Dengan sentimen positif tersebut, Wafi merekomendasikan beberapa sektor unggulan: perbankan buku empat (BBCA, BBRI, dan BMRI) yang valuasinya mulai pulih dan masih terdiskon; consumer staples (AMRT dan UNVR) yang terdorong oleh kuatnya konsumsi masyarakat; serta komoditas emas dan nikel (ANTM dan MDKA) sebagai aset lindung nilai (hedging) di tengah ketidakpastian global.
Di sisi lain, Chory memperkirakan IHSG bergerak dalam rentang 8.045–8.230 hingga akhir tahun sebagai skenario dasar. Potensi menuju 8.320 terbuka lebar jika arus dana asing kembali membaik dan sentimen eksternal mendukung. Peluang reli akhir tahun, khususnya pada Desember, cukup besar karena didorong oleh aktivitas window dressing serta tetap kuatnya konsumsi domestik. Namun, pelemahan rupiah dan ketidakpastian arah kebijakan The Fed masih menjadi faktor risiko utama, dengan skenario pelemahan menuju area 7.910 apabila tekanan sentimen meningkat. Secara keseluruhan, pasar cenderung memasuki fase konsolidasi, menanti katalis lanjutan dari kebijakan global dan data ekonomi domestik.
Chory menyarankan investor untuk lebih selektif, berfokus pada sektor dengan fundamental solid dan menunjukkan minat akumulasi asing. Sektor-sektor seperti perbankan, consumer staples, dan teknologi yang mencatatkan kinerja positif dalam beberapa pekan terakhir, cenderung defensif terhadap volatilitas global dan diuntungkan dari prospek inflasi yang terjaga.
IHSG Keok Hadapi Wacana Free Float MSCI, Cermati Rekomendasi Saham Selasa (28/10)
Selain itu, saham-saham yang berpotensi mengalami perubahan bobot dalam indeks MSCI patut menjadi perhatian karena peluang aliran dana baru dari investor institusi. Dalam konteks ini, emiten dengan kapitalisasi besar dan likuiditas tinggi tetap menjadi pilihan utama untuk menjaga stabilitas portofolio. Untuk trading jangka pendek, Chory merekomendasikan UNVR yang menunjukkan penguatan teknikal dan potensi pola bullish, BUMI yang tengah menguji area penguatan dengan sentimen RUPS pada 19 November 2025, serta EMTK yang membukukan pertumbuhan laba signifikan dan dalam tren positif.

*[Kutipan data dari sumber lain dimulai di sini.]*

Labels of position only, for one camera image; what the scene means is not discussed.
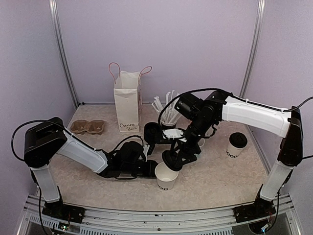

Sebagai penutup, Chory menekankan pentingnya disiplin dalam penerapan manajemen risiko dan strategi trading. Hal ini menjadi kunci untuk memanfaatkan peluang di akhir tahun ini, terutama dengan kondisi pasar yang cenderung fluktuatif akibat sentimen rebalancing MSCI.
Ringkasan
Indeks Harga Saham Gabungan (IHSG) diproyeksikan menguat menjelang pengumuman kocok ulang indeks MSCI pada 5 November 2025, setelah mencatat kenaikan signifikan 1,36% ke level 8.275,08. Analis Muhammad Wafi memperkirakan IHSG berpotensi positif di kisaran 8.300-8.400 pekan ini, didorong sentimen penurunan Fed Rate dan antisipasi rebalancing MSCI. Namun, Analis Chory Agung Ramdhani menyatakan pergerakan IHSG berpotensi mixed dengan rebound terbatas dan volatilitas perlu diwaspadai, mengingat penyesuaian portofolio pelaku pasar. Sentimen global yang kondusif dan ekspektasi inflasi domestik yang melandai turut mendukung pasar.
Untuk proyeksi akhir tahun 2025, Wafi memprediksi IHSG dapat mencapai 8.300-8.400, didukung stimulus pemerintah dan potensi pemangkasan suku bunga BI. Sementara itu, Chory memperkirakan IHSG bergerak dalam rentang 8.045–8.230 dengan peluang menuju 8.320 jika arus dana asing membaik, serta adanya potensi reli akhir tahun. Investor disarankan selektif pada sektor fundamental solid seperti perbankan, consumer staples, dan teknologi, serta saham berkapitalisasi besar yang terpengaruh perubahan bobot MSCI. Risiko tetap berasal dari tensi geopolitik, volatilitas global, pelemahan rupiah, dan kebijakan The Fed, menekankan pentingnya disiplin dalam manajemen risiko.